Fuel Prices - Are Costs Rising Immeasurably?

Display at the petrol station with fuel prices

The fuel gauge drops and the orange warning light comes on - you are only driving on reserve. Especially on the motorway, this is a painful sight, especially when you realise that the cost of fuel has once again risen exorbitantly. But it's not only on the motorway that prices keep going up, but also in towns and cities, or are we imagining it?

 

Price comparison with previous years

When you drive to work in the morning, fuel is usually much more expensive than on the way home later in the evening. Nevertheless, you usually have the feeling that fuel prices continue to rise every year. We can reassure you that this is not the case. According to an evaluation by the ADAC, 2012 was the most expensive year for petrol so far. Drivers had to pay almost EUR 1.60 for a litre of Super E10 and about EUR 1.48 for a litre of diesel on an annual average. By 2016, the annual average price for Super E10 had dropped again to EUR 1.28 and for diesel to EUR 1.08. Since then, prices have been rising again. Compared to 2018, 2019 has been around 2 cents cheaper on average, whether diesel or Super E10. Accordingly, prices do not rise constantly, but vary and depend on many factors. For example, global political events, natural disasters and, of course, taxes.

Filling up at motorways

Prices are particularly high at motorway filling stations. Here, the average price is about 20 cents per litre more than a few hundred metres off the motorway. According to the ADAC, the average price per litre is as follows: Super E10 is 21.4 cents and diesel 23.8 cents more expensive than in town. The peak of the differences for Super was up to 48 cents. If you notice on the motorway that you will soon have to fill up, it is worthwhile to switch to inner-city petrol stations.
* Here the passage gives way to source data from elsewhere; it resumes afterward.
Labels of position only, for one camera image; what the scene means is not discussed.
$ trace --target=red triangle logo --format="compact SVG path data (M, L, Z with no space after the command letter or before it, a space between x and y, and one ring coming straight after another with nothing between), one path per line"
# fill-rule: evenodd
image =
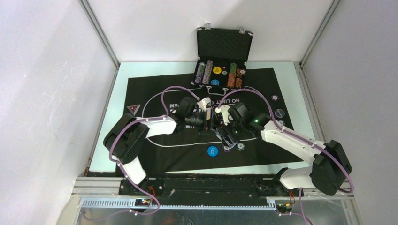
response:
M131 105L128 106L127 108L130 110L131 114L135 116L140 106L141 105Z

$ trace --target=poker chip stack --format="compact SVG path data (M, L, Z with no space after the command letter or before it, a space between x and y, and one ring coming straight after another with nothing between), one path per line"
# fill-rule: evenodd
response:
M237 65L236 63L231 63L230 74L228 75L227 87L233 88L235 86L235 77L237 75Z
M245 73L246 73L246 71L244 69L238 69L237 70L235 88L242 88L243 76L245 75Z
M205 72L205 63L201 62L195 76L195 83L202 83L203 73Z
M203 84L209 84L212 68L213 68L213 61L210 60L207 61L205 67L205 73L203 74Z

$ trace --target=open case lid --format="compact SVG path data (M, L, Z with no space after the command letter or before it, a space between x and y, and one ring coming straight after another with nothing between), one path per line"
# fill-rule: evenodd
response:
M247 61L253 34L240 30L200 27L197 29L198 56L201 58Z

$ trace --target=case latch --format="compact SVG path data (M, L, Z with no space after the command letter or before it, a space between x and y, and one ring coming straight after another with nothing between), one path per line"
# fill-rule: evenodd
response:
M205 23L205 30L210 30L210 23Z
M245 33L245 28L239 27L239 34L244 34L244 33Z

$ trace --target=case handle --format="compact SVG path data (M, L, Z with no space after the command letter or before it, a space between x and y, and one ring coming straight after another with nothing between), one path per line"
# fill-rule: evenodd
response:
M223 88L223 90L224 90L224 94L219 94L219 93L210 93L210 89L211 89L211 87L207 86L206 88L207 88L207 92L208 92L210 95L219 95L219 96L224 96L224 95L226 95L226 94L227 94L227 91L228 91L228 88Z

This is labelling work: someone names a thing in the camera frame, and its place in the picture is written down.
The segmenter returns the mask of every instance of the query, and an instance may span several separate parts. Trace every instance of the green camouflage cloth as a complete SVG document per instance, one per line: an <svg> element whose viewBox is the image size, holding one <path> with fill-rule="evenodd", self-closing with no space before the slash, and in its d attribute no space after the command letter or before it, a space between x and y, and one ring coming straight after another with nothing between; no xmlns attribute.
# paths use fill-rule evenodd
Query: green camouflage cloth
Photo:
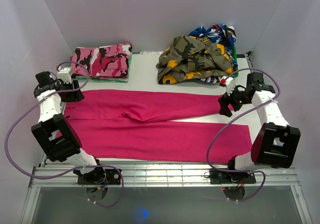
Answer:
<svg viewBox="0 0 320 224"><path fill-rule="evenodd" d="M188 79L225 76L233 72L232 63L223 45L212 43L207 37L179 36L160 55L157 78L159 84L175 84Z"/></svg>

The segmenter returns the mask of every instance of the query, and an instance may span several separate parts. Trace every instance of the red cloth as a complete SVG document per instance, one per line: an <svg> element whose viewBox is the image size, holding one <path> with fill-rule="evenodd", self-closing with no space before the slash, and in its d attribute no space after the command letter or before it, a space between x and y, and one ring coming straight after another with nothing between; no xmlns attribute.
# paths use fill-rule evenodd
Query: red cloth
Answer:
<svg viewBox="0 0 320 224"><path fill-rule="evenodd" d="M82 148L97 158L205 162L224 124L175 122L219 112L219 96L184 93L91 90L67 103L65 116ZM210 160L227 163L251 150L248 126L231 125L214 143Z"/></svg>

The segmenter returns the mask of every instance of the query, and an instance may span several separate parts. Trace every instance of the folded pink camouflage cloth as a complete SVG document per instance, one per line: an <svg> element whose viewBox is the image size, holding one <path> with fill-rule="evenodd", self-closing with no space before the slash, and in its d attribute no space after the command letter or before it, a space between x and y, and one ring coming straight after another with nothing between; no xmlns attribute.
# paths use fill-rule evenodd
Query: folded pink camouflage cloth
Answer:
<svg viewBox="0 0 320 224"><path fill-rule="evenodd" d="M119 43L111 46L75 49L71 61L79 62L88 70L91 78L127 78L132 45ZM80 65L71 64L74 74L86 76Z"/></svg>

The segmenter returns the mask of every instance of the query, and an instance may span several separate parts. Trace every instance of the gray wall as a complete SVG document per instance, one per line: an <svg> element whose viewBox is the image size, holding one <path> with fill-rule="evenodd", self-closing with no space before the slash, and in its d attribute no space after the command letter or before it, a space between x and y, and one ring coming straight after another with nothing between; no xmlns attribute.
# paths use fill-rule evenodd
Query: gray wall
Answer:
<svg viewBox="0 0 320 224"><path fill-rule="evenodd" d="M36 103L35 74L54 71L71 53L44 0L0 0L0 140L10 125ZM42 151L31 134L39 109L13 131L9 150L16 162L31 172ZM17 224L24 208L29 177L11 166L0 151L0 223Z"/></svg>
<svg viewBox="0 0 320 224"><path fill-rule="evenodd" d="M320 223L320 0L281 0L253 51L253 65L281 86L279 106L301 130L295 167L313 223Z"/></svg>
<svg viewBox="0 0 320 224"><path fill-rule="evenodd" d="M234 25L238 52L253 50L280 0L45 0L71 50L131 42L165 50L200 25Z"/></svg>

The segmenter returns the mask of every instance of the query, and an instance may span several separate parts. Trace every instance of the blue camouflage cloth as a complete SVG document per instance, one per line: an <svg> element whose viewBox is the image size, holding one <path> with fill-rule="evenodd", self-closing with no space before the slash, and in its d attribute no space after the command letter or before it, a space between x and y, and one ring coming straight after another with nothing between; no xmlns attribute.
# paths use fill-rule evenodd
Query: blue camouflage cloth
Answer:
<svg viewBox="0 0 320 224"><path fill-rule="evenodd" d="M212 43L222 44L225 47L227 55L231 58L234 68L238 66L235 59L231 56L231 53L233 52L235 47L235 40L237 39L235 28L233 26L226 26L225 24L215 24L208 29L205 29L203 26L201 26L196 30L192 31L189 34L189 36L196 37L197 39L206 36L210 39ZM220 82L219 77L214 76L199 80L207 83Z"/></svg>
A clever move: only fill up a few litres at motorway petrol stations to get to the next town, so that you can fill up your tank completely there for less. These differences are probably in the hands of the company "Tank & Rast", which owns most of the petrol stations on the motorways. Even in the past, the potential of the motorway and the empty tank as a good and safe source of money was recognised and also used. Now the company auctions off its concessions to the highest bidder. Of course, they then try to recoup the costs and raise the prices accordingly.

So that you don't lose a small fortune on your next holiday or trip to visit your relatives, it is best to find out where there are well-located petrol stations before you set off and fill up your tank completely at home.